While at times it may seem that Africa is splitting in two with constant unrest over political disagreements, many efforts have been made by governments to push forth initiatives which allow Africans from different backgrounds can come together under one common goal – peace. These initiatives include dialogues held between government officials on topics such as human rights protection or economic stability , meetings dedicated towards resolving civil disputes between warring tribes within certain regions, or even negotiations regarding land ownership issues . All these attempts act as stepping stones towards progress being made with regards to unifying African nations politically.

Human Rights Advocacy

Despite struggles faced when dealing with internal political divides , numerous organizations focused on improving human rights conditions also exist throughout Africa. With a presence spanning through multiple countries on the continent they play an instrumental role in advocating against social injustices inflicted upon vulnerable populations living within those respective states . Due to their influence new policies have since taken shape providing improved access education , healthcare services etc., furthering overall unification throughout Africa despite its current state where it seems like it’s splitting in two..

VII. Concluding Thoughts on Unity within the African Region

The unification of the African region has been a long-standing goal, but there are still many challenges that must be addressed in order to achieve this. The main obstacle is the lack of cooperation between countries within the continent as well as with other world powers. Moreover, political divisions have caused tension and distrust amongst nations, which further impede progress towards unity.

Additionally, economic disparities among different countries can create a sense of inequality or even animosity among those who feel disadvantaged. This is especially true when it comes to foreign investment into certain regions and sectors; thus Africa is splitting in two – between those enjoying outside investments and those not benefitting from them. As such, it becomes difficult for African leaders to come together on common goals without considering these regional differences first.

  • Externally imposed systems

. In some instances external forces have acted upon African states by either militarily occupying parts of their territory or imposing economic sanctions on whole populations.

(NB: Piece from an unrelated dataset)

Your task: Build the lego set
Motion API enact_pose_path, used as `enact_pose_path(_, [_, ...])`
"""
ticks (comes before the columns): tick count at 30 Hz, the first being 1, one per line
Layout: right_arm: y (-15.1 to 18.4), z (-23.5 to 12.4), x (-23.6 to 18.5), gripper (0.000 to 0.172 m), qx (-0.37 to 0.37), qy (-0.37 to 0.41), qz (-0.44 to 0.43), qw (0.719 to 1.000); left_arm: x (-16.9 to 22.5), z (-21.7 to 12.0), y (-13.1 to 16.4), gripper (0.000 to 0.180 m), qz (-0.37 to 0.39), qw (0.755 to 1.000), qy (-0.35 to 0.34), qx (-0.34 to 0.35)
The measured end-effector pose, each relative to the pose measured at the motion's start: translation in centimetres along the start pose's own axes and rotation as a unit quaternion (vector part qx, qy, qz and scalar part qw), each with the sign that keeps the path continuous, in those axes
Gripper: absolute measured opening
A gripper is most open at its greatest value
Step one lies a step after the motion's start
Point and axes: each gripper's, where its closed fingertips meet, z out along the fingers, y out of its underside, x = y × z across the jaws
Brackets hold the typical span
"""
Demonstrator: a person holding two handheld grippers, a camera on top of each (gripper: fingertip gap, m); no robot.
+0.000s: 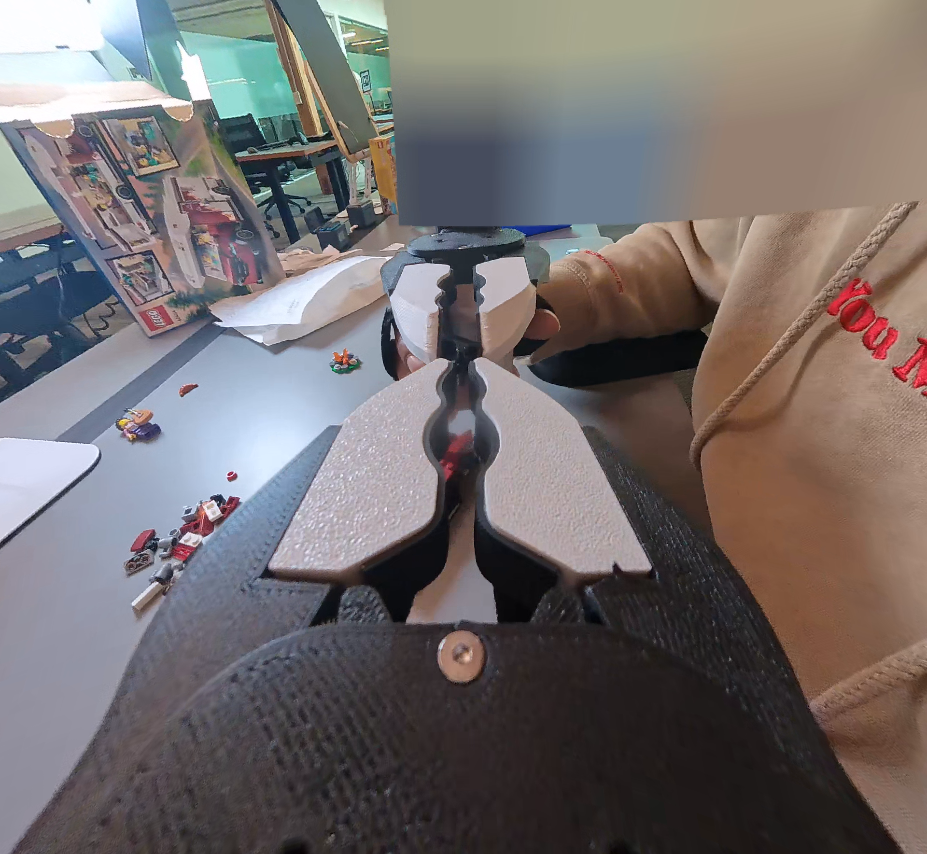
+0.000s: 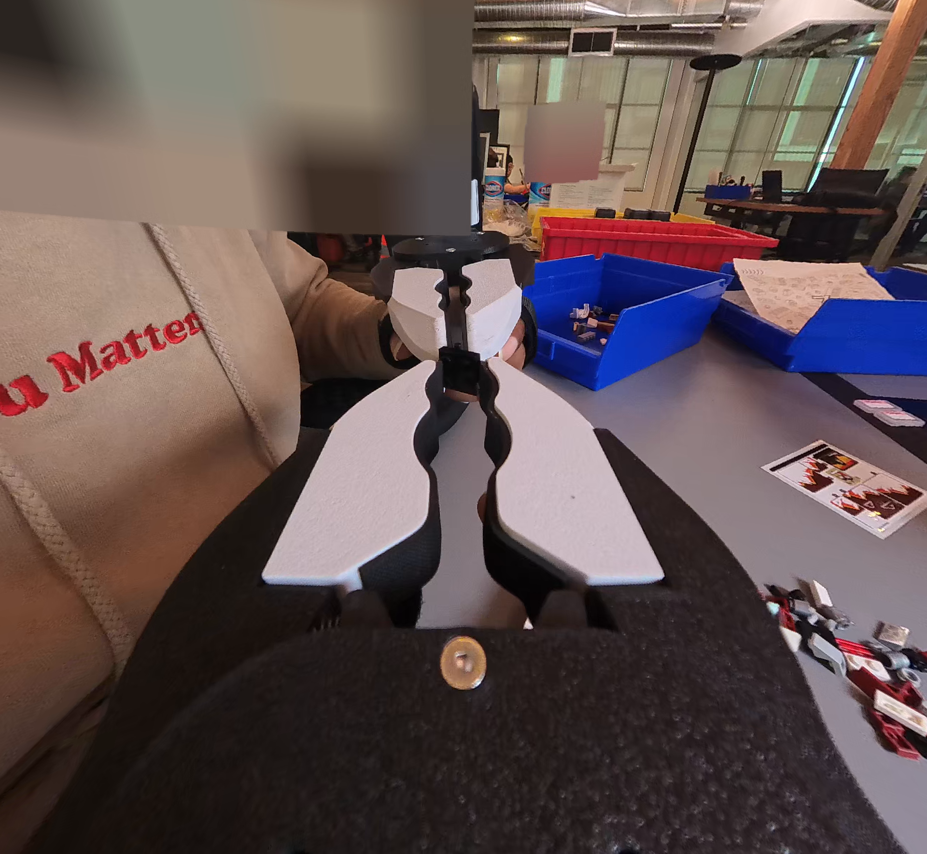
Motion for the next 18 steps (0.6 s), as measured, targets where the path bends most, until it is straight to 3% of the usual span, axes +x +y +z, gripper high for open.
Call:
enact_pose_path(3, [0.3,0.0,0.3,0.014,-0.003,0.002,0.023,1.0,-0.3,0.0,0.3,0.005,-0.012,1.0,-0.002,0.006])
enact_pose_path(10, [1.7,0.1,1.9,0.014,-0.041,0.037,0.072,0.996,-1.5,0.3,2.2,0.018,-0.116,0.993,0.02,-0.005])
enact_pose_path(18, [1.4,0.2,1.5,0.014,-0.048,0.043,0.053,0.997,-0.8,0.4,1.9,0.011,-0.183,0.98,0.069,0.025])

This type of intervention has greatly weakened local governance structures while creating a heightened mistrust across borders within Africa due its unpredictable nature – africa is splitting in two through artificial boundaries created for geopolitical reasons rather than taking into account existing cultural connections and social dynamics.

  • Internal Reforms

. To prevent an ever deepening divide between wealthier groups from less fortunate ones governments need to focus more energy internally toward building democratic institutions which promote open dialogue between citizens throughout all levels of society so they can identify shared objectives related to development programs – africa is splitting in two based on diverging opinions over what should take priority when it comes improving life standards instead establishing consensus about needs before implementing policies.. Additionally , making sure current leadership encourages youth engagement will be key since younger generations will eventually become decision makers who would benefit from having valuable knowledge needed for proper decision making .

In conclusion, this article has provided an overview of the complex socio-political and historical issues that have shaped the continent of Africa into its modern form. We saw how in many ways, African countries are divided not only geographically but also culturally and politically between their respective regions – a situation which has been exacerbated by colonialism and continued inequality both within and among nations. The future of African unity is uncertain; however, it is clear that addressing these divides requires more than just economic aid or diplomatic relations. It will require a deep understanding of each region’s culture, history and needs as well as honest dialogue between all parties involved if any lasting progress is to be made towards peace on the continent.